[Your objective] Where in the records does the word "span" occur? Copy each line in which it does.

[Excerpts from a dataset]
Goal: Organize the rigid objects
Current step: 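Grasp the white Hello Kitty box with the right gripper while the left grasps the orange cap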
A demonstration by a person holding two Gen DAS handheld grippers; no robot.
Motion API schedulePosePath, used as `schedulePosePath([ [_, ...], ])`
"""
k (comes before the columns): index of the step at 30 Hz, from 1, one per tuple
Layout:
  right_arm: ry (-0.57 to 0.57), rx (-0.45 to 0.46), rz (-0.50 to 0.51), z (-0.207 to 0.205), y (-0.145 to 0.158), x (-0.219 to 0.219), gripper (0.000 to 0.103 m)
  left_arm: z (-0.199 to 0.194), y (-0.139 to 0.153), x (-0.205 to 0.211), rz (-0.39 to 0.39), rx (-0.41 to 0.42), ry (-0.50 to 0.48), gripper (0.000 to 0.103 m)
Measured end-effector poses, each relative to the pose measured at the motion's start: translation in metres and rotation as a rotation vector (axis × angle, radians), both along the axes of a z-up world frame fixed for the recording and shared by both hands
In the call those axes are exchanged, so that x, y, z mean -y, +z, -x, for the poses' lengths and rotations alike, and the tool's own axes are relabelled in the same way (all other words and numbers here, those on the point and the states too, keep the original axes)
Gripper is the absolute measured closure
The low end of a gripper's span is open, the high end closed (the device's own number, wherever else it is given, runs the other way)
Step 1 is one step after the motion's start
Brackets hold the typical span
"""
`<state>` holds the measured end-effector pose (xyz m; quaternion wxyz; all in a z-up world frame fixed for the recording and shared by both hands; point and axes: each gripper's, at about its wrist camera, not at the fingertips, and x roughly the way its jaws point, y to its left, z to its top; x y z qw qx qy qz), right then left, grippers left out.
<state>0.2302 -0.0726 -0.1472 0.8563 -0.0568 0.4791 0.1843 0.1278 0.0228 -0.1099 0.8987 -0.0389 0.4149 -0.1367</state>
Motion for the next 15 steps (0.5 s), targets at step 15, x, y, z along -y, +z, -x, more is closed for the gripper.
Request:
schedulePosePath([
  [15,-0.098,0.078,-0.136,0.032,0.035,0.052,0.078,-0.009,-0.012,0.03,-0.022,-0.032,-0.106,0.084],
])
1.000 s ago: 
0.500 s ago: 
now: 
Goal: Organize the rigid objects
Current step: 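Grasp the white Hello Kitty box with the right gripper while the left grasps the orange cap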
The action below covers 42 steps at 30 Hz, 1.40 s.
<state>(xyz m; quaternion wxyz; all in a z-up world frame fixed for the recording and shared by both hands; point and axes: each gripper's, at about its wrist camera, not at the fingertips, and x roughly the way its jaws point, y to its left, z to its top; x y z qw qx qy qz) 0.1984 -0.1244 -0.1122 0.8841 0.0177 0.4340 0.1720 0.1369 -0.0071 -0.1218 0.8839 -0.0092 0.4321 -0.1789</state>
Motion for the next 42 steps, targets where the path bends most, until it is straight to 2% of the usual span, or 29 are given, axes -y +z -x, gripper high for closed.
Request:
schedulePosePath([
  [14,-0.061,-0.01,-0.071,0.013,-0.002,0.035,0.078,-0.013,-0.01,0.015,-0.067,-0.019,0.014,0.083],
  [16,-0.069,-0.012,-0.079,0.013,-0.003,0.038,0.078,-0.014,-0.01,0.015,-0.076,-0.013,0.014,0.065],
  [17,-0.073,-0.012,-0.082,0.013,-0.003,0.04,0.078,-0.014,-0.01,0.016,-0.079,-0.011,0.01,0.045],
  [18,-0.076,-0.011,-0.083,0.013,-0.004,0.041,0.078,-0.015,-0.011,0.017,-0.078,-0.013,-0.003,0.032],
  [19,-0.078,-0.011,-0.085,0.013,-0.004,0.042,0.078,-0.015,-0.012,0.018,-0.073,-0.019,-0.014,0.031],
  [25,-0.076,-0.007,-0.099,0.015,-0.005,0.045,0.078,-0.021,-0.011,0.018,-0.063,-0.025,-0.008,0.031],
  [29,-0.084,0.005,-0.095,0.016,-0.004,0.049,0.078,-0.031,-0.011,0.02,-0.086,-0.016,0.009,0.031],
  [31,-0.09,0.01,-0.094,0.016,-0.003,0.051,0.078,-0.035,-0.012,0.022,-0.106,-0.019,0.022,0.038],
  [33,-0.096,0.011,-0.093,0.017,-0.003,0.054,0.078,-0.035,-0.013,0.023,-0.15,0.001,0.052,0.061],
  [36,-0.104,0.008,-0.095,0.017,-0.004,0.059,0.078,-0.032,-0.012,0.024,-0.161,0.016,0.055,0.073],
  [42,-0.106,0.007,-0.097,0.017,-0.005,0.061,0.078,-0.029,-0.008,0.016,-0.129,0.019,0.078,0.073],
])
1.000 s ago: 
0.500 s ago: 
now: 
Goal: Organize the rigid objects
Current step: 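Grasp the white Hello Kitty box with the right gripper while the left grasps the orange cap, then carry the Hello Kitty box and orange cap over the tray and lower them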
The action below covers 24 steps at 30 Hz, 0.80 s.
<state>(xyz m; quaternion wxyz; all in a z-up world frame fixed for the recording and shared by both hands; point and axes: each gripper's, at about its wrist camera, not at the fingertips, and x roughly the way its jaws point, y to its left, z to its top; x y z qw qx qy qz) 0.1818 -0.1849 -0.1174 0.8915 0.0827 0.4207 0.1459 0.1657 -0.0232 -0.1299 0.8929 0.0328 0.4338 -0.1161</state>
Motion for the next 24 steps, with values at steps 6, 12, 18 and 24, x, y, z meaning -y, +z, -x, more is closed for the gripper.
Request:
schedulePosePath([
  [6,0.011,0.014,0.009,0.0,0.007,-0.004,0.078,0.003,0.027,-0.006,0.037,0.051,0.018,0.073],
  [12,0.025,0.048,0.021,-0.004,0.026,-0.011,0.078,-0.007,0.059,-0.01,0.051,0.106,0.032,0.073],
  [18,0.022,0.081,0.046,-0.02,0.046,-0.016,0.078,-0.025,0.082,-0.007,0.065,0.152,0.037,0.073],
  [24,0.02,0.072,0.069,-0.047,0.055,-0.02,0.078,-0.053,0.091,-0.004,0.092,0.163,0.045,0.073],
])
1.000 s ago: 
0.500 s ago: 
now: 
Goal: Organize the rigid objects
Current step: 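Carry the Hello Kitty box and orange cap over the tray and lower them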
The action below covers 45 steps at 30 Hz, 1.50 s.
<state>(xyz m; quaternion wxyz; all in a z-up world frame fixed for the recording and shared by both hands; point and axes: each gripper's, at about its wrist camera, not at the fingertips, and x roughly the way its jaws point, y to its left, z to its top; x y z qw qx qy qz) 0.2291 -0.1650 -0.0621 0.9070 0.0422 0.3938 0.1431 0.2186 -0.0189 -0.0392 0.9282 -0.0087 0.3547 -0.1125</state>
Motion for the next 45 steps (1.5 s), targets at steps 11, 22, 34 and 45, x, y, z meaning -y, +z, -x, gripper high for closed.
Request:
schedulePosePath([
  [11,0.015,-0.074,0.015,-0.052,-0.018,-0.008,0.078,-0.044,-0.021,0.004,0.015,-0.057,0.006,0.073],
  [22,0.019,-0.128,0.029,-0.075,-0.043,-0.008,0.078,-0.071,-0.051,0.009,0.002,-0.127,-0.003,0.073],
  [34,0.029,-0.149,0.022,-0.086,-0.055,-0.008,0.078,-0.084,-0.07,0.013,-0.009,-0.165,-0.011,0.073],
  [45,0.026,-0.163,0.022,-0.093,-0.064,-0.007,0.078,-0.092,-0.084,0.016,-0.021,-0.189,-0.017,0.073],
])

[Task output]
The low end of a gripper's span is open, the high end closed (the device's own number, wherever else it is given, runs the other way)
Brackets hold the typical span
Motion for the next 42 steps, targets where the path bends most, until it is straight to 2% of the usual span, or 29 are given, axes -y +z -x, gripper high for closed.

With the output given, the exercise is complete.